The test samples were found in dust from the shroud, he said.
Nosiglia said, " ... since there is no degree of security on the belonging of the materials on which these experiments were carried out to the sheet Shroud, the Owners and Custodian declare that it can not recognize any serious value to the results of these alleged experiments."
Author and historian Stephen Mansfield uses the image of the Turin Shroud on the cover of his book, "Killing Jesus," which reveals new details around the crucifixion.
The new research into whether the linen cloth dates back to Jesus' time is fascinating, he said.

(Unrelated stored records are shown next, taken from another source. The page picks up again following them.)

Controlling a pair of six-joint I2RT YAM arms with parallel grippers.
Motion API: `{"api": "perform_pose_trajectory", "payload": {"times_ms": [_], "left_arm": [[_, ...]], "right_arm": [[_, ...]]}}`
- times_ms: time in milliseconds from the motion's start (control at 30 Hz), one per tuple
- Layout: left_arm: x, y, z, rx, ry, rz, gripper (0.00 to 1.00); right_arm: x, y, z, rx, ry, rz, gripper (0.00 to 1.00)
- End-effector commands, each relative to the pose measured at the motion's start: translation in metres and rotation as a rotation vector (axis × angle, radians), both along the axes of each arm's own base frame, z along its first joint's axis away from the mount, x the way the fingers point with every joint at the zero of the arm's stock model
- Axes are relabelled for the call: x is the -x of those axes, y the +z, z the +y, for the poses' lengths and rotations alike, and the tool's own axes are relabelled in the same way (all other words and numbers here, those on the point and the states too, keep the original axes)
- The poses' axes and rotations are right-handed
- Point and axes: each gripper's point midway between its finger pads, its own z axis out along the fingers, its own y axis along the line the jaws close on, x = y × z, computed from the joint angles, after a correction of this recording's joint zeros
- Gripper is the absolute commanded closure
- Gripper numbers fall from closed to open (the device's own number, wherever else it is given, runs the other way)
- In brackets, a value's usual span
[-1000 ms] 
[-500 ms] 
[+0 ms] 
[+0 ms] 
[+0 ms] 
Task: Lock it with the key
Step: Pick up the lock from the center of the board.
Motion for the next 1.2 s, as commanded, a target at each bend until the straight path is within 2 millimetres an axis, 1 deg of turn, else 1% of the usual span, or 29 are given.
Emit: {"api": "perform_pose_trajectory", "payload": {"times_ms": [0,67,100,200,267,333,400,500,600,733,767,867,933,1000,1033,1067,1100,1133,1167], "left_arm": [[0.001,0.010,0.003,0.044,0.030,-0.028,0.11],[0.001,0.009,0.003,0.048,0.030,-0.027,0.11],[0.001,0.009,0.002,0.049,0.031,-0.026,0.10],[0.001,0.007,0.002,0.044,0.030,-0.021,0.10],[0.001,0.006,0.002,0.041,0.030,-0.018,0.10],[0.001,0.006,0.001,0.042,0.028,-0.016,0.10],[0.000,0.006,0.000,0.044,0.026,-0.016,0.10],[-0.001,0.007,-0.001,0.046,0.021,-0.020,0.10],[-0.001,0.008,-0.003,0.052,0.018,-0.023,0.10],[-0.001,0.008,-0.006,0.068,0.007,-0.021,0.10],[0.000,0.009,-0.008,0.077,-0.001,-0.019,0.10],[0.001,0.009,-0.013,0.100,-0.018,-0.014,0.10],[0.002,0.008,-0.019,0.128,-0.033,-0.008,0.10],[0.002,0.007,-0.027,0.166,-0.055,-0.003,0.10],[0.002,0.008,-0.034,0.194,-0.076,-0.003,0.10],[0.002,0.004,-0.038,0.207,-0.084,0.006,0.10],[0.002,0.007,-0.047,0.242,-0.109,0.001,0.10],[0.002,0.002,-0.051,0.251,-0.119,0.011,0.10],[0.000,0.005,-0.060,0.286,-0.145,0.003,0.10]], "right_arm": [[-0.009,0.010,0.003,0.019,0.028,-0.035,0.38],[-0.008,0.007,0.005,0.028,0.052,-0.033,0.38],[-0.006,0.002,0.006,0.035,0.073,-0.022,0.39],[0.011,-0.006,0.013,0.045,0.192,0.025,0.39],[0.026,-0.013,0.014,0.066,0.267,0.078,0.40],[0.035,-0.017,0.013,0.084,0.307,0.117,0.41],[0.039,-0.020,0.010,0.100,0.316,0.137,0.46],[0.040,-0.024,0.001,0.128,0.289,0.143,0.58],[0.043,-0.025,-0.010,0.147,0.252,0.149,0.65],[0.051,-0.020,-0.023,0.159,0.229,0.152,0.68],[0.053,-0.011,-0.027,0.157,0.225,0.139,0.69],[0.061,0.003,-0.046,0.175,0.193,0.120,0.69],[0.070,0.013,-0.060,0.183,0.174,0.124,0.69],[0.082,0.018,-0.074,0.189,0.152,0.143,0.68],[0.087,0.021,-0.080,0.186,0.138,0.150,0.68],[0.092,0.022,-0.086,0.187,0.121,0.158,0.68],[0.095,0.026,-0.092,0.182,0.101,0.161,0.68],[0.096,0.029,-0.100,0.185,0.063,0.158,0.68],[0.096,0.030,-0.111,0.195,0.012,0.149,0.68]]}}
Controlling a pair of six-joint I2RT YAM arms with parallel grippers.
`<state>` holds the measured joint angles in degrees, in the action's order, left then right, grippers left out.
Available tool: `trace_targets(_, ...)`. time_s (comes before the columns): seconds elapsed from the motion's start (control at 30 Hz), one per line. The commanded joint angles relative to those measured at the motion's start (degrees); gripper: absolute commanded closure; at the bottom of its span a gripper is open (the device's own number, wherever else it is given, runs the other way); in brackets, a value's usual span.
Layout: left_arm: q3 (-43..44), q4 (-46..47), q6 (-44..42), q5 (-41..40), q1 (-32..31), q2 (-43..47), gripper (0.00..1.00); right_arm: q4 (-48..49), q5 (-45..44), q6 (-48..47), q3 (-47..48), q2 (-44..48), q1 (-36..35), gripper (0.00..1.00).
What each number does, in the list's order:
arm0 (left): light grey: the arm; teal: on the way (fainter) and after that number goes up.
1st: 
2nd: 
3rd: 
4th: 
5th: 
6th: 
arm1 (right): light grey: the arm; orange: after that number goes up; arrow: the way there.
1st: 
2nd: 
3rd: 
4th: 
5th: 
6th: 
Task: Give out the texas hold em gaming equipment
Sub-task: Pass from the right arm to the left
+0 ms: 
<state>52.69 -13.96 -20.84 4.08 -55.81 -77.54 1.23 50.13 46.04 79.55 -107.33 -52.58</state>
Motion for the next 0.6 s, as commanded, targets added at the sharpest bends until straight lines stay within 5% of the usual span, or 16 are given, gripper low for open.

"My understanding is that there's not unshakeable evidence but it's more difficult to dismiss the shroud now," he told CNN's Piers Morgan.
"Some of the scientific evidence has proven that it is, as you say, older, that there are some inexplicable factors, in the stains and the composition of it."
He chose to put the shroud's image on his book cover "because it's simply an icon of Jesus in this generation," he said, whether its origins are proven or not.
"People say, 'that's maybe the oldest picture of Jesus' -- they don't think of it being something that has to be scientifically confirmed," he added.
'Truly mysterious image'
Benedict prayed before the shroud in 2010, when it went on display for six weeks at Turin Cathedral, its first public showing since undergoing a major restoration in 2002. Before that, it was last on display in 2000.
The shroud -- more than 14 feet long and 3 feet, 7 inches wide -- was restored to remove a patchwork repair done by 16th century nuns after the cloth was damaged in a fire.
Thirteen years ago, when Benedict was still Cardinal Joseph Ratzinger,
he wrote that the shroud was "a truly mysterious image, which no human artistry was capable of producing."
The shroud is not scheduled to go on public view again for more than a decade, so the TV broadcast represents a rare chance for the faithful to get a glimpse of the famous relic.